Amnesiac's memory works best on familiar faces: study
A young woman who has had amnesia since birth has shown scientists at Baycrest's Rotman Research Institute that she is impaired when it comes to retaining unfamiliar faces, but when she is shown a photo of someone familiar, such as a Hollywood celebrity, she can more easily recall it a few seconds later.
The 22-year-old woman, known as "HC," has amnesia as a result of developing only half the normal volume of the hippocampus in her brain because of oxygen deprivation during her first week of life. The hippocampus is a part of the brain that plays an important role in consolidating information from short- and long-term memory.
HC functions relatively normally despite her impairment and is a "good sport" about taking part in research, said lead investigator Nathan Rose, a post-doctoral fellow in cognitive neuroscience at the institute.
"She has participated in research for a while now, and she really enjoys it. She's eager to come in and help us out, and she sort of views doing these tasks as little games."
In one experiment, she and a control group of 20 undergraduate students were shown 40 famous faces and 40 non-famous faces and asked to recognize them after a short delay.
"We showed a picture of a famous face very briefly, just for a second, and then there was a brief delay, either one or eight seconds, and then we showed two faces, and just said, 'Which one did you just see?"' Rose explained in an interview.
"And the two faces, one was the exact match, and one was a morphed version of that face — a different face."
HC scored 70 per cent in accuracy compared to the control group's 81 per cent on non-famous faces. But her recognition of famous faces was 85 per cent — the exact same as for the control group.
HC is a film buff and celebrity watcher. When researchers showed her a photo of Paris Hilton and asked her a few seconds later whether she recognized the face, she had no problem remembering the Hollywood party girl.
In another short-term memory task, participants were presented with a single word -- a high-frequency common word, a low-frequency word, or a non-word. Then the person had to do a counting exercise for several seconds, and recall the word.
"In the case of high-frequency words, HC was able to do it pretty well, but for the non-words, she was just hopeless," Rose said.
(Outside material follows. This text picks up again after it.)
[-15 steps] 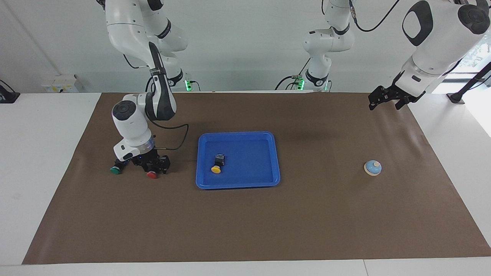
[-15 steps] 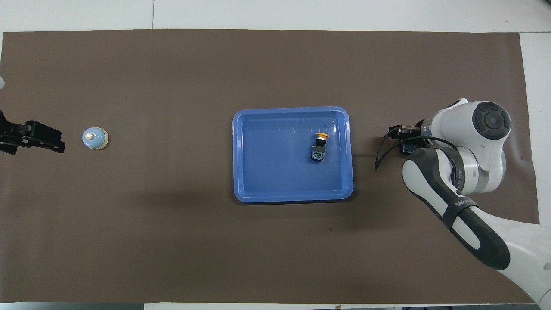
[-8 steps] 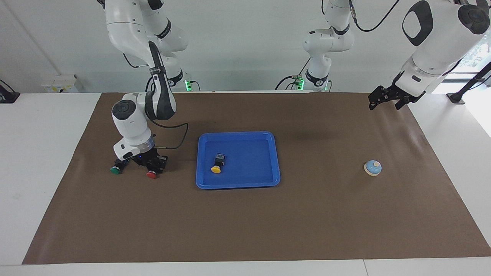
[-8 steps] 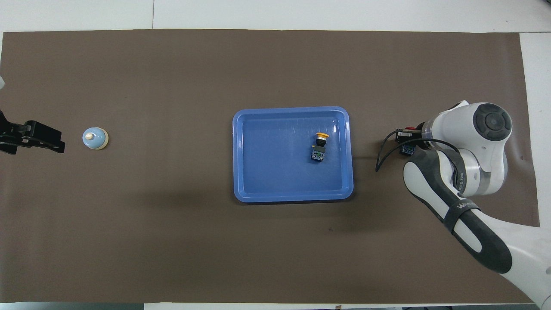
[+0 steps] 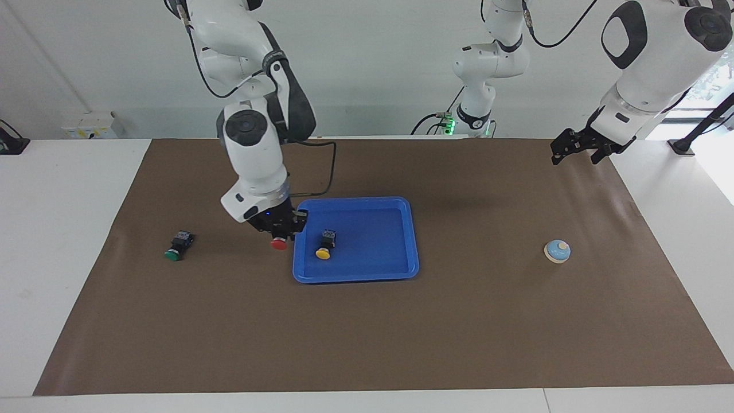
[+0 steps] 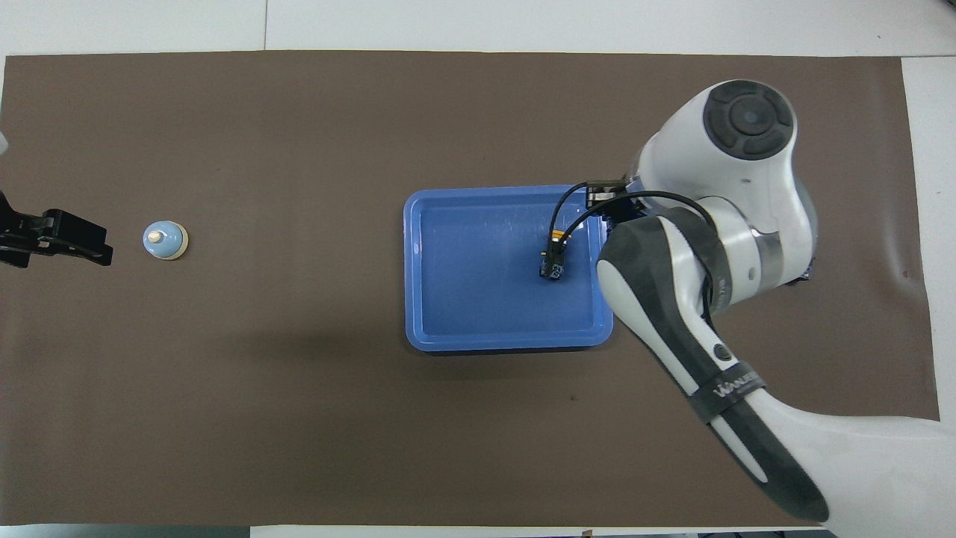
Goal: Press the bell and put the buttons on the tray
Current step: 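Carry the red-capped button into the tray beside the yellow one, then open the right gripper and move it to the green-capped button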
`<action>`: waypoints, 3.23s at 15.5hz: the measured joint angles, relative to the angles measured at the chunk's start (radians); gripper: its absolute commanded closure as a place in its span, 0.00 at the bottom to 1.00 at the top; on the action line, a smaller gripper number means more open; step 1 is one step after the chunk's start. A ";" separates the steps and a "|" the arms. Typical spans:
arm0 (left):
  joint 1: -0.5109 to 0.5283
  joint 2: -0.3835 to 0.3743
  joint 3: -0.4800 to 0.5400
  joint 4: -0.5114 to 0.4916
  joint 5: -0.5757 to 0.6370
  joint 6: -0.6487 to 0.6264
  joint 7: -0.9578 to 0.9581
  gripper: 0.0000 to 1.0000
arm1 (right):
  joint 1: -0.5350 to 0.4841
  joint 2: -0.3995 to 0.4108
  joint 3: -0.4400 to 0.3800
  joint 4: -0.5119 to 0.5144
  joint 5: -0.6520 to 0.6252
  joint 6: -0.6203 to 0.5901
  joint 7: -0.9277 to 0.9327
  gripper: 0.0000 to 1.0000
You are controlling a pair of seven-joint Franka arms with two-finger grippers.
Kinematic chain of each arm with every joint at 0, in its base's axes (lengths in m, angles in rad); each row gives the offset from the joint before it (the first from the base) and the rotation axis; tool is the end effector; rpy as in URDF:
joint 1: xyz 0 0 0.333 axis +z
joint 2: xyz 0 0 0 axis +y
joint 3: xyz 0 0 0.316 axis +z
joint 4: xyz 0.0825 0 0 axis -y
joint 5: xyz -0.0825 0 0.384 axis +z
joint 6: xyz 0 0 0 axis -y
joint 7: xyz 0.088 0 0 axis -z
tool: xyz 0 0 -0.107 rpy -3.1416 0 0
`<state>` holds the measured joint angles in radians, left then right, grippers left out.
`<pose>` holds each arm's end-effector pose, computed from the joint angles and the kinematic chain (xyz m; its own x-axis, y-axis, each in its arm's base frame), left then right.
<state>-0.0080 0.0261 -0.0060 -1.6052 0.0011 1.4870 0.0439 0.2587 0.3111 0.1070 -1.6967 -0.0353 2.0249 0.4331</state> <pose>0.5507 -0.0075 0.5873 0.9879 -0.0577 -0.1437 -0.0575 -0.9983 0.0054 0.6078 0.2241 0.4163 0.9982 -0.0577 0.0170 -0.0575 -0.9983 -0.0086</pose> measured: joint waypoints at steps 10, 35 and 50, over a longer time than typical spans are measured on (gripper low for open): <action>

The single case study, which was done in collaboration with the University of Toronto, is considered important for understanding the nuanced workings of short-term memory in people with a memory disorder such as amnesia.
People with amnesia have deficits in long-term memory, yet often seem to function fine by relying on their short-term memory, which has traditionally been thought to be intact. However, a growing body of research, including this latest study, shows that "working memory" is also impaired in this population.
"Our findings add to the growing evidence that short-term memory is not intact in amnesia," Dr. Fergus Craik, a Baycrest scientist who collaborated on the study, said in a release. "However, to my knowledge, we are the first to directly test the hypothesis that short-term memory functions better if the information has some past familiarity to the person."
That may explain why individuals with amnesia are often able to compensate for their profound memory deficit in social settings by seeking out familiar cues to support short-term memory.
Rose said it helps illustrate how important it is to have things in a familiar context when an older adult has a serious memory problem.
The person can navigate around their home city or apartment relatively well, he noted, "but then you move them to a nursing home or something, they have a really hard time figuring out how to get around."
The study was posted online in the science journal Neuropsychologia, ahead of the print publication.